Orbital Complications of Sinusitis: A Retrospective Clinical Analysis

Affiliations
  • 1Department of Otolaryngology-Head and Neck Surgery, School of Medicine, Catholic University of Daegu, Korea. hsseung@cu.ac.kr
  • 2Department of Otolaryngology, College of Medicine, Kyungpook National University, Daegu, Korea.
  • 3Department of Otolaryngology, College of Medicine, Yeungnam University, Daegu, Korea.

Abstract

BACKGROUND AND OBJECTIVES
Sinusitis is frequently accompanied by severe orbital or intracranial complication which require a fast multidisciplinary therapy because a diagnostic delay may cause the patient's sequeles. We aim to evaluate the clinical features, radiologic findings, disease courses and therapy of sinogenic orbital complication.
MATERIALS AND METHODS
We retrospectively reviewed the medical records of 34 patients with sinogenic orbital complications from January, 2002 to December, 2007. The clinical features of the complication, the radiologic findings, admission duration and treatment given to the patients were evaluated. The prognosis of each case was set according to the Chandler's classification.
RESULTS
Periorbital cellulitis is the most common complication and it is found more frequently in children (54.5%) than in adult (21.7%). The most common symptom of sinogenic orbital complication is periorbital edema. In addition, facial and orbital pain is a common symptom. We identified the frequency of involved sinus in sinogenic orbital complications as follows;maxillary sinus (85.3%), anterior ethmoid sinus (82.4%), posterior ethmoid sinus (64.7%), frontal sinus (50.0%) and sphenoid sinus (35.3%).
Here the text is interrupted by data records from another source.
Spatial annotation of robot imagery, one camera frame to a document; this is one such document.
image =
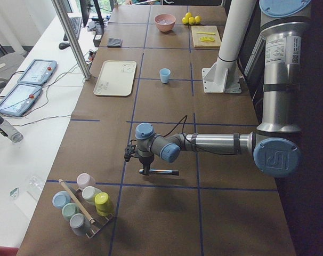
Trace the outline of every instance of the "yellow fruit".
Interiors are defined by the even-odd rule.
[[[186,14],[185,14],[185,18],[190,18],[190,17],[192,17],[192,14],[191,14],[191,12],[187,12]]]
[[[195,24],[195,19],[194,19],[194,17],[190,17],[190,18],[189,18],[189,24],[190,24],[190,25],[194,25],[194,24]]]
[[[202,21],[202,18],[201,18],[201,16],[196,16],[195,17],[195,23],[196,24],[200,24],[200,22]]]
[[[188,24],[189,24],[189,19],[187,19],[186,17],[183,17],[183,18],[182,18],[182,23],[183,23],[184,25],[188,25]]]

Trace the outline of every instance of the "wooden cutting board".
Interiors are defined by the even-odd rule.
[[[195,48],[220,48],[221,46],[221,38],[219,31],[217,30],[217,26],[191,26],[191,32],[192,32],[192,39],[193,39],[193,45]],[[206,35],[206,34],[200,34],[198,32],[212,32],[215,33],[215,35]],[[199,40],[202,36],[212,36],[215,41],[214,42],[201,42]]]

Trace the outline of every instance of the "red object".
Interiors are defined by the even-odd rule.
[[[0,256],[16,256],[18,248],[0,246]]]

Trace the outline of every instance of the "table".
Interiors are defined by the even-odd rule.
[[[59,50],[63,41],[63,28],[57,17],[30,51],[18,70],[25,70],[33,59],[56,60],[58,68],[52,83],[62,73],[76,64],[71,48]],[[79,43],[84,54],[96,50],[91,33],[82,29]],[[20,74],[15,75],[1,95],[6,95],[16,84]],[[6,118],[12,125],[22,125],[45,117],[68,116],[72,113],[83,86],[83,75],[79,69],[67,74],[49,88],[49,102],[43,108],[23,118]],[[46,88],[34,108],[47,102]],[[42,180],[43,185],[50,172],[58,148],[67,129],[69,117],[53,118],[32,125],[17,127],[24,139],[12,143],[0,134],[0,246],[19,247],[34,213],[37,201],[27,191],[32,177]],[[19,197],[10,199],[10,191],[19,188]],[[36,190],[38,199],[41,191]]]
[[[226,16],[219,6],[119,6],[101,41],[71,121],[18,255],[295,255],[276,184],[248,155],[182,152],[173,164],[158,157],[154,168],[179,169],[179,177],[138,174],[139,161],[125,163],[124,148],[135,127],[150,122],[165,134],[188,115],[185,133],[248,134],[257,126],[247,91],[205,94],[201,69],[218,50],[194,49],[186,12],[217,25]],[[169,33],[153,23],[160,13],[176,16]],[[107,47],[108,38],[123,39]],[[96,97],[93,89],[106,60],[133,60],[137,70],[128,97]],[[167,67],[168,84],[159,80]],[[107,192],[116,217],[94,238],[78,237],[51,204],[62,190],[58,179],[77,188],[87,172]],[[92,214],[93,206],[87,205]]]

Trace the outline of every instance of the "computer mouse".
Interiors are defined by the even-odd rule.
[[[65,48],[69,47],[69,46],[70,46],[70,44],[68,42],[62,42],[62,43],[59,44],[59,49],[63,50]]]

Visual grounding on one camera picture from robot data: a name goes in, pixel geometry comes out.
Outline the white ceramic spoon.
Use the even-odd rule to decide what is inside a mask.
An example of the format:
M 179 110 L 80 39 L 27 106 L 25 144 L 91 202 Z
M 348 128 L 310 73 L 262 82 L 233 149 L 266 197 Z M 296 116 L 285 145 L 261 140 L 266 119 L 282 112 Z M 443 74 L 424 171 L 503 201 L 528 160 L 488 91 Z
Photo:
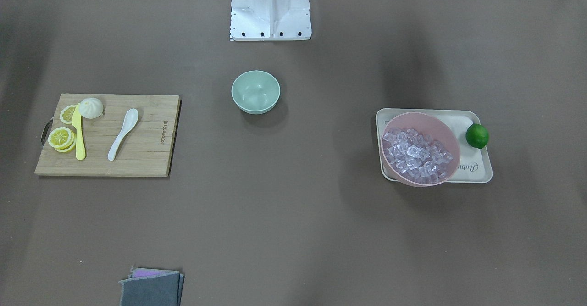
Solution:
M 112 146 L 110 147 L 110 149 L 108 151 L 107 159 L 109 161 L 113 161 L 115 159 L 116 154 L 118 152 L 118 149 L 124 140 L 124 137 L 126 137 L 126 135 L 129 132 L 131 132 L 132 129 L 134 129 L 134 127 L 138 123 L 138 118 L 139 118 L 138 109 L 129 109 L 126 112 L 124 119 L 123 119 L 122 128 L 121 128 L 119 134 L 116 136 L 115 141 L 113 141 Z

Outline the light green bowl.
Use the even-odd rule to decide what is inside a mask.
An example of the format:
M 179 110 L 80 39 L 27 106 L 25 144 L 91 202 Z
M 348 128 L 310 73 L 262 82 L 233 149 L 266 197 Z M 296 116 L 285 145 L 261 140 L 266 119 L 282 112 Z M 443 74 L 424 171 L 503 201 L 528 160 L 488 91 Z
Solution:
M 232 84 L 231 95 L 236 106 L 245 113 L 260 115 L 275 107 L 281 95 L 278 80 L 265 71 L 247 71 Z

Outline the pile of clear ice cubes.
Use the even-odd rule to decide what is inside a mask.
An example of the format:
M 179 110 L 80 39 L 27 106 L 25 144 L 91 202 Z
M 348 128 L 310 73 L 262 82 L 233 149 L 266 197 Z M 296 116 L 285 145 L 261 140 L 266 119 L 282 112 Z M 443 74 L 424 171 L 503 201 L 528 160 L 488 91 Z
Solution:
M 393 128 L 382 137 L 385 160 L 400 176 L 420 184 L 436 184 L 448 177 L 454 156 L 429 134 Z

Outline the pink bowl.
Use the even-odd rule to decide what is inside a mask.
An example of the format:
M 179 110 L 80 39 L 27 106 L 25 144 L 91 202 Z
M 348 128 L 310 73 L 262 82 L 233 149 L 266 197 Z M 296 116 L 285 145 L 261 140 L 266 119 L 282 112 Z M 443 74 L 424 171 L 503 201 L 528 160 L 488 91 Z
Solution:
M 410 110 L 410 109 L 381 109 L 376 114 L 376 125 L 378 130 L 379 156 L 382 174 L 389 181 L 398 181 L 413 187 L 427 187 L 443 184 L 450 181 L 458 170 L 461 160 L 461 142 L 457 134 L 447 124 L 447 110 Z M 445 119 L 438 117 L 445 114 Z M 420 184 L 410 181 L 396 172 L 395 166 L 390 164 L 384 155 L 384 135 L 393 128 L 407 129 L 414 128 L 418 132 L 424 132 L 432 136 L 434 140 L 440 141 L 453 154 L 454 159 L 447 165 L 447 176 L 432 184 Z

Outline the bamboo cutting board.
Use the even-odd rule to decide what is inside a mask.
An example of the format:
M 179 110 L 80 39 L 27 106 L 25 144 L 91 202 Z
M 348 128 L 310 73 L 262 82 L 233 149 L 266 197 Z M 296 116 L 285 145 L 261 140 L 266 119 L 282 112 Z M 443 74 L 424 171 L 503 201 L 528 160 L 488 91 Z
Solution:
M 178 95 L 60 95 L 52 129 L 60 128 L 59 114 L 69 105 L 85 98 L 98 98 L 103 114 L 83 119 L 86 157 L 76 159 L 75 152 L 59 153 L 44 144 L 35 173 L 38 176 L 74 177 L 167 177 L 170 171 L 177 121 L 181 106 Z M 137 109 L 138 123 L 124 137 L 113 161 L 107 153 L 123 125 L 129 109 Z

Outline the cream rectangular tray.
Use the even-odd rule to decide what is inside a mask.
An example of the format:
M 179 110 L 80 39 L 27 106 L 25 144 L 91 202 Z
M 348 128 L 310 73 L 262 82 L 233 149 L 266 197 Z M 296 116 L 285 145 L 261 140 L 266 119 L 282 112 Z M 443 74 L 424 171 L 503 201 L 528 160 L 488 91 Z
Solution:
M 384 129 L 394 117 L 408 113 L 419 112 L 438 118 L 451 129 L 460 147 L 460 162 L 456 172 L 447 183 L 488 183 L 493 178 L 493 169 L 487 148 L 477 149 L 468 145 L 465 133 L 470 125 L 480 124 L 479 117 L 468 110 L 438 110 L 438 109 L 380 109 L 375 115 L 378 143 L 384 135 Z

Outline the green lime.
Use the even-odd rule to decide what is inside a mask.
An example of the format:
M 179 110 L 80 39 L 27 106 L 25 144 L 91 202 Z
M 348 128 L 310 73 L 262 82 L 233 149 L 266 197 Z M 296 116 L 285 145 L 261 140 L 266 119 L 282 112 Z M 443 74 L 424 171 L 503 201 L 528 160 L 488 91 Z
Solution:
M 484 126 L 474 123 L 468 127 L 465 139 L 469 146 L 484 149 L 490 141 L 490 133 Z

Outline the purple cloth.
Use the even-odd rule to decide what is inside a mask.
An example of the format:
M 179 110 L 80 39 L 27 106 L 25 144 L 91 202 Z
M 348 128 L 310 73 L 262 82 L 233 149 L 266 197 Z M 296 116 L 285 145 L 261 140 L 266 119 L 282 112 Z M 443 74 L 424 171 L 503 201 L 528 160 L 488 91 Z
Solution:
M 168 275 L 168 274 L 175 274 L 176 271 L 174 270 L 159 270 L 153 268 L 133 268 L 128 279 L 131 278 L 140 278 L 140 277 L 157 277 L 160 275 Z

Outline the white steamed bun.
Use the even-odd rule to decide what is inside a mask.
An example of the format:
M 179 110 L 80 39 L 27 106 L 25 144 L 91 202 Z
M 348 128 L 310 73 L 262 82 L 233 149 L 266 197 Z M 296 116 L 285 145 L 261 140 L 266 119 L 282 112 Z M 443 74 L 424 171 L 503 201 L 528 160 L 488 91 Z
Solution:
M 104 105 L 95 97 L 85 98 L 79 103 L 79 113 L 86 119 L 95 119 L 103 114 Z

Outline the grey folded cloth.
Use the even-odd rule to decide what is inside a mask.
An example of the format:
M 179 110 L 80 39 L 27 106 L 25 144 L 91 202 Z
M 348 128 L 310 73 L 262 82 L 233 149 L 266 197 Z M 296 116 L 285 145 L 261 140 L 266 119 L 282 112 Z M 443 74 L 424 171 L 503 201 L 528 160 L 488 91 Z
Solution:
M 119 305 L 180 306 L 184 278 L 184 274 L 176 270 L 175 274 L 121 280 Z

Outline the yellow plastic knife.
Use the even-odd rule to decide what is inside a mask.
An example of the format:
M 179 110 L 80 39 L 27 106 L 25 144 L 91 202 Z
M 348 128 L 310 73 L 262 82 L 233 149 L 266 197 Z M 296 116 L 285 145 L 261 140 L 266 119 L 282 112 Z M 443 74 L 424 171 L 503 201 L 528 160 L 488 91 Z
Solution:
M 75 111 L 73 112 L 72 126 L 76 129 L 76 147 L 75 147 L 76 159 L 79 161 L 82 161 L 86 158 L 86 149 L 85 149 L 84 139 L 83 139 L 82 116 L 79 111 L 80 105 L 81 105 L 81 103 L 77 103 L 77 105 L 75 107 Z

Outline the upper lemon slice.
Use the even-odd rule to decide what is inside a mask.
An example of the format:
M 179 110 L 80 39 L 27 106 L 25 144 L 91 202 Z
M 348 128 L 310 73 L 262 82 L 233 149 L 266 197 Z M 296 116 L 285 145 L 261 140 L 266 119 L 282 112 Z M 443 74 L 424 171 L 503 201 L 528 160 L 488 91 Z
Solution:
M 63 124 L 72 125 L 73 114 L 75 113 L 76 107 L 77 105 L 69 105 L 60 112 L 59 118 Z

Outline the lower lemon slice stack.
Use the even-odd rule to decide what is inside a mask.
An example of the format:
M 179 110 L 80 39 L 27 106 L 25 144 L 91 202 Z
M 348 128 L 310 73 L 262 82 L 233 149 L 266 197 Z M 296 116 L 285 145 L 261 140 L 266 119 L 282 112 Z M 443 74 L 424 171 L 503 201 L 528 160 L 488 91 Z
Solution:
M 55 128 L 47 138 L 50 147 L 59 153 L 68 153 L 76 147 L 76 133 L 71 129 Z

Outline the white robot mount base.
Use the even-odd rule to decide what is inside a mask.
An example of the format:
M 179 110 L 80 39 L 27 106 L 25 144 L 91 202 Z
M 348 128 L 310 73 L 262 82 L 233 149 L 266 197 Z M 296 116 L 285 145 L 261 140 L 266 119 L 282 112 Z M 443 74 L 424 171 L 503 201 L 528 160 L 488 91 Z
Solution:
M 310 0 L 231 0 L 232 41 L 303 41 L 312 38 Z

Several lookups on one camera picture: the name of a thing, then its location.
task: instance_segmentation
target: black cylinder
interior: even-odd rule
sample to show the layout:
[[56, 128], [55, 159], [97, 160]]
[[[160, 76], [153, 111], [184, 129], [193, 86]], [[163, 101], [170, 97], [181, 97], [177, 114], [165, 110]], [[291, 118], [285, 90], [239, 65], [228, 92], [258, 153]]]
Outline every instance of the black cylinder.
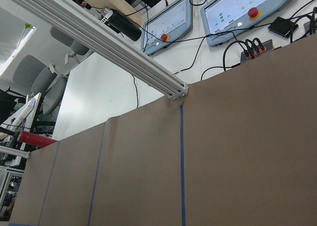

In terms of treatment, endoscopic surgery was needed in most cases except for periorbital cellulitis.
CONCLUSION
Rhinosinusitis patients who have headache and ocular pain in spite of medical treatment need to consider the possibility of sinogenic complications. And early diagnosis and adequate treatment are important to prevent severe orbital complications.